Task statement:
Filter the records below down to lines containing "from".

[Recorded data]

----------------------------------------

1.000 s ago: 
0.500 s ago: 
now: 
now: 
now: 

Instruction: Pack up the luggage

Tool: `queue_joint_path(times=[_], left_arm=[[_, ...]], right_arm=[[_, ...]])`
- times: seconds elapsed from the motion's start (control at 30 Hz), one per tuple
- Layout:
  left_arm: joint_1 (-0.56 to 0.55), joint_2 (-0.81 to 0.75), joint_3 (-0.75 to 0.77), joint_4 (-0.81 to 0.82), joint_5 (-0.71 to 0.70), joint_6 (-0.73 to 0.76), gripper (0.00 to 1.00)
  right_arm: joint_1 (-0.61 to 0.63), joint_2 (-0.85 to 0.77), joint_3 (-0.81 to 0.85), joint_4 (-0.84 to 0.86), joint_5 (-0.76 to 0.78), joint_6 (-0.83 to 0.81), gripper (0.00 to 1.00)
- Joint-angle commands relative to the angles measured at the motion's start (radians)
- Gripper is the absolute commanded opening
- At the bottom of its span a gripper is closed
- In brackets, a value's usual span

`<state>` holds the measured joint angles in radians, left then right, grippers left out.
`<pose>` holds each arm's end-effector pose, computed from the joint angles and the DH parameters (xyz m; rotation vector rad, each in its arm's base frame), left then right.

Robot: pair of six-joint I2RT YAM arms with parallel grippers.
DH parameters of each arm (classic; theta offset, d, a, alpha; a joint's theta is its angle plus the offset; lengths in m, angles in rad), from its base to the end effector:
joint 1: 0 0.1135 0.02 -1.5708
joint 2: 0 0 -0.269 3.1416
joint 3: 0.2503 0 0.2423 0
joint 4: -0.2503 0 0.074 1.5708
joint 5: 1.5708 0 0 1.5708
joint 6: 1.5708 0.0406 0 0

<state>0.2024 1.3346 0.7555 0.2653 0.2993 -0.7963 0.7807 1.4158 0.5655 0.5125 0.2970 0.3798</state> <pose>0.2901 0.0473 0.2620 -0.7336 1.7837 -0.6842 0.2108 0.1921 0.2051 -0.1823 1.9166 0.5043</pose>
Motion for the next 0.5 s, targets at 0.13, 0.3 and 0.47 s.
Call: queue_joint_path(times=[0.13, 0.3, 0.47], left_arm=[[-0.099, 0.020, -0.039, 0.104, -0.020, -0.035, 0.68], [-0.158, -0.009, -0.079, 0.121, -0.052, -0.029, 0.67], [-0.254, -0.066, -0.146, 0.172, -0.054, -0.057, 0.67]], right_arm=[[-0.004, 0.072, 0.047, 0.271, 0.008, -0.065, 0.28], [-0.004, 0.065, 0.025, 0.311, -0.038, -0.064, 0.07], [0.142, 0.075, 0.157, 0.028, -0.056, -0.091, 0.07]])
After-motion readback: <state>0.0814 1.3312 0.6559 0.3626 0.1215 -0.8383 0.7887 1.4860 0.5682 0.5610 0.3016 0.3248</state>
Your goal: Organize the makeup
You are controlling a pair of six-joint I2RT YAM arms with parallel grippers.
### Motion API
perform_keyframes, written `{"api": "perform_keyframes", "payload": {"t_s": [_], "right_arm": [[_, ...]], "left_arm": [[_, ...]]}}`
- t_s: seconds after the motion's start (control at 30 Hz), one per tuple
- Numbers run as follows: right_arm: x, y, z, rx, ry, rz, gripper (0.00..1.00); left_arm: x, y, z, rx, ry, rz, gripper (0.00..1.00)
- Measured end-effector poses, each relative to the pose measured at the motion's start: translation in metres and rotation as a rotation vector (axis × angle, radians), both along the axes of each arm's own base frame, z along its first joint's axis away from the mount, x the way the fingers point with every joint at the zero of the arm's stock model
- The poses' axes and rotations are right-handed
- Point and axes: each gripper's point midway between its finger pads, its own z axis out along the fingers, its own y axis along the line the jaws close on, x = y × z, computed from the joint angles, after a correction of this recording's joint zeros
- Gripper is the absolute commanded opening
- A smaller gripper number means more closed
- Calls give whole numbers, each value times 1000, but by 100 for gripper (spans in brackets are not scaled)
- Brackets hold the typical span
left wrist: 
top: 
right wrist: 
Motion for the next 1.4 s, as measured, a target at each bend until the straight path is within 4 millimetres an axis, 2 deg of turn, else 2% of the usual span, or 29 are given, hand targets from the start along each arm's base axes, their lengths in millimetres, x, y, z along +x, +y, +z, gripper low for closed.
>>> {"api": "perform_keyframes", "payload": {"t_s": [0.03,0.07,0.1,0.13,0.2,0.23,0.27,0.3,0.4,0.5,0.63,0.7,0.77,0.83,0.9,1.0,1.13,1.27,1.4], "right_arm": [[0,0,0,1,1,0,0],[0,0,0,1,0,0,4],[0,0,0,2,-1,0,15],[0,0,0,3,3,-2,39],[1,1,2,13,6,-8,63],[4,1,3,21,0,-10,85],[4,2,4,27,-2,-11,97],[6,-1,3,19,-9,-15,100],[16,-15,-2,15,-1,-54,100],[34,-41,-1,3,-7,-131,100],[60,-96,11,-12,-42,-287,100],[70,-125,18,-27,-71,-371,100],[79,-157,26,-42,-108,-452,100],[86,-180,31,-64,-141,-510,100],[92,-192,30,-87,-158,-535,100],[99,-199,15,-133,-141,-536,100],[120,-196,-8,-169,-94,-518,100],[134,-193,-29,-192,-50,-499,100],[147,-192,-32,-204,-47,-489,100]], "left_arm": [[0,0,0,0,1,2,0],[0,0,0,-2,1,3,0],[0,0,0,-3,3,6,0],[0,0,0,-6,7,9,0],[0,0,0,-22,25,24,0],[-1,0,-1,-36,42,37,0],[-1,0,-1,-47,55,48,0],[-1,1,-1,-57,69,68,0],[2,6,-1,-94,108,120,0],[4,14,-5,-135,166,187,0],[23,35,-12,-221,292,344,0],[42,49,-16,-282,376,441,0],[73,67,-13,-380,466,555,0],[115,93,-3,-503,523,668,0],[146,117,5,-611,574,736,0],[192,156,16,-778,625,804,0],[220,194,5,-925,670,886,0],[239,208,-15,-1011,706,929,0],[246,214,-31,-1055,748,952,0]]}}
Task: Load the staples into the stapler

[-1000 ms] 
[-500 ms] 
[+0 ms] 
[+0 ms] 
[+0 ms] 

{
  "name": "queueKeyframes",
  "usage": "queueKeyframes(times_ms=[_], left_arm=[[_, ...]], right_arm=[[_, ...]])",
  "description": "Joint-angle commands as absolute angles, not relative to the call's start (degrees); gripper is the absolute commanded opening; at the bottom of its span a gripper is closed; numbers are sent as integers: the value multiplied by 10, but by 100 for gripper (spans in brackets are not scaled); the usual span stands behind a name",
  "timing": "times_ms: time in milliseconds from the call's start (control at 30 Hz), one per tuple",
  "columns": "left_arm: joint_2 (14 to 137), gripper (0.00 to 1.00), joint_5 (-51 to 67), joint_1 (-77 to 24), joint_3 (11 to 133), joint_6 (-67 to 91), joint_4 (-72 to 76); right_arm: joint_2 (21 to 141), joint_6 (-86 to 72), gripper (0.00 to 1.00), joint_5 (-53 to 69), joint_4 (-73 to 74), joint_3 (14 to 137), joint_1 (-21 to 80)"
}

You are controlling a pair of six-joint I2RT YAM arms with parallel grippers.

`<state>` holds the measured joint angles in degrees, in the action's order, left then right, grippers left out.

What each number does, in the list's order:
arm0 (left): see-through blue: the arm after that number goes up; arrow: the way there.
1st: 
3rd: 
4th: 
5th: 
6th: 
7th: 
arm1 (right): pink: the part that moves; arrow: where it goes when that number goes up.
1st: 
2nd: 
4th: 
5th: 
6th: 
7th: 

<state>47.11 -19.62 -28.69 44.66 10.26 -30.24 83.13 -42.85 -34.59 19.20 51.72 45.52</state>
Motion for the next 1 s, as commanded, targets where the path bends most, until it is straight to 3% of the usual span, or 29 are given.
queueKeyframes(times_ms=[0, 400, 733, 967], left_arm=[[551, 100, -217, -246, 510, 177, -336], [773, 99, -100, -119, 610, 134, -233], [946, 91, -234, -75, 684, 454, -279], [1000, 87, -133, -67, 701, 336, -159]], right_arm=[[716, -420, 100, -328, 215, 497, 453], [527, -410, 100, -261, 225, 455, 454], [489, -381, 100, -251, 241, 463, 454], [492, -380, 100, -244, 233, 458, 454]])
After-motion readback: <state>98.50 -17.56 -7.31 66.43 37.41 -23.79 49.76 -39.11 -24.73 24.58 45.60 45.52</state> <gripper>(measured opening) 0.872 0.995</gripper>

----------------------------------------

Exercise output:
- times: seconds elapsed from the motion's start (control at 30 Hz), one per tuple
`<pose>` holds each arm's end-effector pose, computed from the joint angles and the DH parameters (xyz m; rotation vector rad, each in its arm's base frame), left then right.
DH parameters of each arm (classic; theta offset, d, a, alpha; a joint's theta is its angle plus the offset; lengths in m, angles in rad), from its base to the end effector:
- Measured end-effector poses, each relative to the pose measured at the motion's start: translation in metres and rotation as a rotation vector (axis × angle, radians), both along the axes of each arm's own base frame, z along its first joint's axis away from the mount, x the way the fingers point with every joint at the zero of the arm's stock model
- Point and axes: each gripper's point midway between its finger pads, its own z axis out along the fingers, its own y axis along the line the jaws close on, x = y × z, computed from the joint angles, after a correction of this recording's joint zeros
Motion for the next 1.4 s, as measured, a target at each bend until the straight path is within 4 millimetres an axis, 2 deg of turn, else 2% of the usual span, or 29 are given, hand targets from the start along each arm's base axes, their lengths in millimetres, x, y, z along +x, +y, +z, gripper low for closed.
  "timing": "times_ms: time in milliseconds from the call's start (control at 30 Hz), one per tuple",

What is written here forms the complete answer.